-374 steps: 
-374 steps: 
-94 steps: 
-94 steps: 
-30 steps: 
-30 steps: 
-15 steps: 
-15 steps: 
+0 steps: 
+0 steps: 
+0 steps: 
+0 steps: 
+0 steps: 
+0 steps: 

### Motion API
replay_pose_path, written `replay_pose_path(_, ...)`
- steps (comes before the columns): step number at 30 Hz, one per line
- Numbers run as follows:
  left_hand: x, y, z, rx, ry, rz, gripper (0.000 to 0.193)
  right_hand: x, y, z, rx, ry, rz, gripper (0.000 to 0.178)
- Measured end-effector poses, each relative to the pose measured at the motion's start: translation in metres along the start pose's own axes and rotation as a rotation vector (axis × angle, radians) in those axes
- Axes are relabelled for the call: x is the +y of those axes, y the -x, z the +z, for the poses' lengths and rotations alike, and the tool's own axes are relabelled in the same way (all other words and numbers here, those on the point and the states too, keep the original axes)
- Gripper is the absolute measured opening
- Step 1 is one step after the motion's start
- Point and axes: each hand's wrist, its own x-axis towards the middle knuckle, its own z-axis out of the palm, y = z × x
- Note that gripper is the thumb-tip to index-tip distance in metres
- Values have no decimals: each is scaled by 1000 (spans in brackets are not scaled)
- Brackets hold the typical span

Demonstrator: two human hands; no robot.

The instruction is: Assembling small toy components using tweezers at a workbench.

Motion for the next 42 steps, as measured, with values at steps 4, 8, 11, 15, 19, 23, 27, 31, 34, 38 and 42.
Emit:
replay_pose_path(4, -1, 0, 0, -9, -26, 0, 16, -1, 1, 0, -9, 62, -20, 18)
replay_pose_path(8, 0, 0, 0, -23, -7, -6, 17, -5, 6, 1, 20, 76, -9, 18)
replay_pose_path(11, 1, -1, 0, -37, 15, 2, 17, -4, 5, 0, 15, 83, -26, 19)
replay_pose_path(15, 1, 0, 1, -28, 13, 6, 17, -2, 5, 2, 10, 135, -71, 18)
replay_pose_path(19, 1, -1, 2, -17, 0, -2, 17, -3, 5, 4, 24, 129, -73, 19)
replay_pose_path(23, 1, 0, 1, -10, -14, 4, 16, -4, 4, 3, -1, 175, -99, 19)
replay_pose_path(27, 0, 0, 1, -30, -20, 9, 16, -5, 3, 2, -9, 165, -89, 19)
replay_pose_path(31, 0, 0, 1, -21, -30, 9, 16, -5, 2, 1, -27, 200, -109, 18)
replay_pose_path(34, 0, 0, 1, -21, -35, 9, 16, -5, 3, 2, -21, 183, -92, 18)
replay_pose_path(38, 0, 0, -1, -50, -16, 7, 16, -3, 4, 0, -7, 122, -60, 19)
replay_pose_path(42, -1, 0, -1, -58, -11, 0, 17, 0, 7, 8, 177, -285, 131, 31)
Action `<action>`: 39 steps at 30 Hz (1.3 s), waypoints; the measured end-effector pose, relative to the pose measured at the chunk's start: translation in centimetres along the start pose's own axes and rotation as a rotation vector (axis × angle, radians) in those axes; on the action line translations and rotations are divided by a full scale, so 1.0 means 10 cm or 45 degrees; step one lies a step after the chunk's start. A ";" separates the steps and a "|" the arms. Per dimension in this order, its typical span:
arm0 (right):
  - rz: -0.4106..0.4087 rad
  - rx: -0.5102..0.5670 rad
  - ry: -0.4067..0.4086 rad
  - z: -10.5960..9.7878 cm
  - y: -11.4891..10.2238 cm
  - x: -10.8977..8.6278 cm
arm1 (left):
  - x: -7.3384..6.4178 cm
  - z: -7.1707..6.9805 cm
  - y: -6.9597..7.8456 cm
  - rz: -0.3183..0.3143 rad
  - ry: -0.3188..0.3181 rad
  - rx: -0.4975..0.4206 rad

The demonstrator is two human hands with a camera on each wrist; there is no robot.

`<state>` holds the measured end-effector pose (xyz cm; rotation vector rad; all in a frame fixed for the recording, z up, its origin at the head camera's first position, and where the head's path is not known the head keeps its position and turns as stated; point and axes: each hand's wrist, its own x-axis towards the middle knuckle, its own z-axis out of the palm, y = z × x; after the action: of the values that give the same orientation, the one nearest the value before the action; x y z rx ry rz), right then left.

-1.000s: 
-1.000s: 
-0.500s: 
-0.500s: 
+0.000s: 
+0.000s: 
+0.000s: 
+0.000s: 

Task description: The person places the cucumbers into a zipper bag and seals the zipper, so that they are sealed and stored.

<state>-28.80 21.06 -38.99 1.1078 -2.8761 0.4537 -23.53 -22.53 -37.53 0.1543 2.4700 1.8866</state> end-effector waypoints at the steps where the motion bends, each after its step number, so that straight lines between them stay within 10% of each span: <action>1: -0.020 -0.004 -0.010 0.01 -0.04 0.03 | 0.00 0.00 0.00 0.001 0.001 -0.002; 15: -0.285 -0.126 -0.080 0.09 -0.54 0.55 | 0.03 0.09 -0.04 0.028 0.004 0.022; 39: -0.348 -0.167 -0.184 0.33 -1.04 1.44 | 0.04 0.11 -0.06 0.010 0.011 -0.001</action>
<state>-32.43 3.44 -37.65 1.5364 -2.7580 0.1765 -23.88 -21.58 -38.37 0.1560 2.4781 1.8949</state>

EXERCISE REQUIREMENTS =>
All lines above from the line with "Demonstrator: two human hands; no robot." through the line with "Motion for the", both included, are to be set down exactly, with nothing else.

RESPONSE AREA =>
Demonstrator: two human hands; no robot.

The instruction is: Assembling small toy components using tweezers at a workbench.

Motion for the next 42 steps, as measured, with values at steps 4, 8, 11, 15, 19, 23, 27, 31, 34, 38 and 42.

Nothing remains to add to the output.